J Mol Diagn. 2023 Apr;25(4):217-226. doi: 10.1016/j.jmoldx.2023.01.003. Epub 2023 Feb 3.
Epithelial ovarian cancers (EOCs) harboring germline or somatic pathogenic variants in BRCA1 and BRCA2 genes show sensitivity to poly(ADP-ribose) polymerase inhibition. It has been suggested that BRCA1 promoter methylation is perhaps a better determinant of therapy response, because of its intrinsic dynamic feature, with respect to genomic scars or gene mutation. Conflicting evidence was reported so far, and the lack of a validated assay to measure promoter methylation was considered a main confounding factor in data interpretation. To contribute to the validation process of a pyrosequencing assay for BRCA1 promoter methylation, 109 EOCs from two Italian centers were reciprocally blindly investigated. By comparing two different pyrosequencing assays, addressing a partially overlapping region of BRCA1 promoter, an almost complete concordance of results was obtained. Moreover, the clinical relevance of this approach was also supported by the finding of BRCA1 transcript down-regulation in BRCA1-methylated EOCs. These findings could lead to the development of a simple and cheap pyrosequencing assay for diagnostics, easily applicable to formalin-fixed, paraffin-embedded tissues. This technique may be implemented in routine clinical practice in the near future to identify EOCs sensitive to poly(ADP-ribose) polymerase inhibitor therapy, thus increasing the subset of women affected by EOCs who could benefit from such treatment.

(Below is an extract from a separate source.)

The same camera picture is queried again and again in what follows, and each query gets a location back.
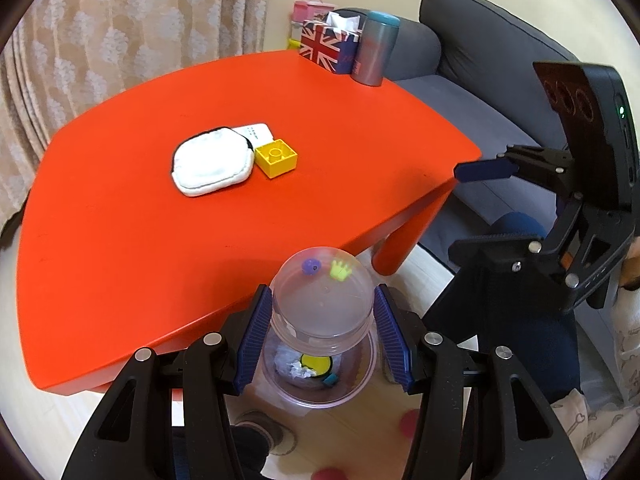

携带BRCA1和BRCA2基因种系或体细胞致病变体的上皮性卵巢癌(EOC)对聚(ADP-核糖)聚合酶抑制敏感。有人提出,BRCA1启动子甲基化可能是治疗反应更好的决定因素,因为相对于基因组疤痕或基因突变,它具有内在的动态特征。到目前为止,已有相互矛盾的证据报道,并且缺乏用于测量启动子甲基化的经过验证的检测方法被认为是数据解释中的一个主要混杂因素。为了有助于BRCA1启动子甲基化焦磷酸测序检测的验证过程,对来自两个意大利中心的109例EOC进行了相互盲法研究。通过比较两种针对BRCA1启动子部分重叠区域的不同焦磷酸测序检测方法,结果几乎完全一致。此外,BRCA1甲基化的EOC中BRCA1转录本下调这一发现也支持了该方法的临床相关性。这些发现可能会促成一种简单且廉价的用于诊断的焦磷酸测序检测方法的开发,该方法易于应用于福尔马林固定、石蜡包埋的组织。这项技术可能在不久的将来应用于常规临床实践,以识别对聚(ADP-核糖)聚合酶抑制剂治疗敏感的EOC,从而增加可能从这种治疗中受益的EOC女性患者的比例。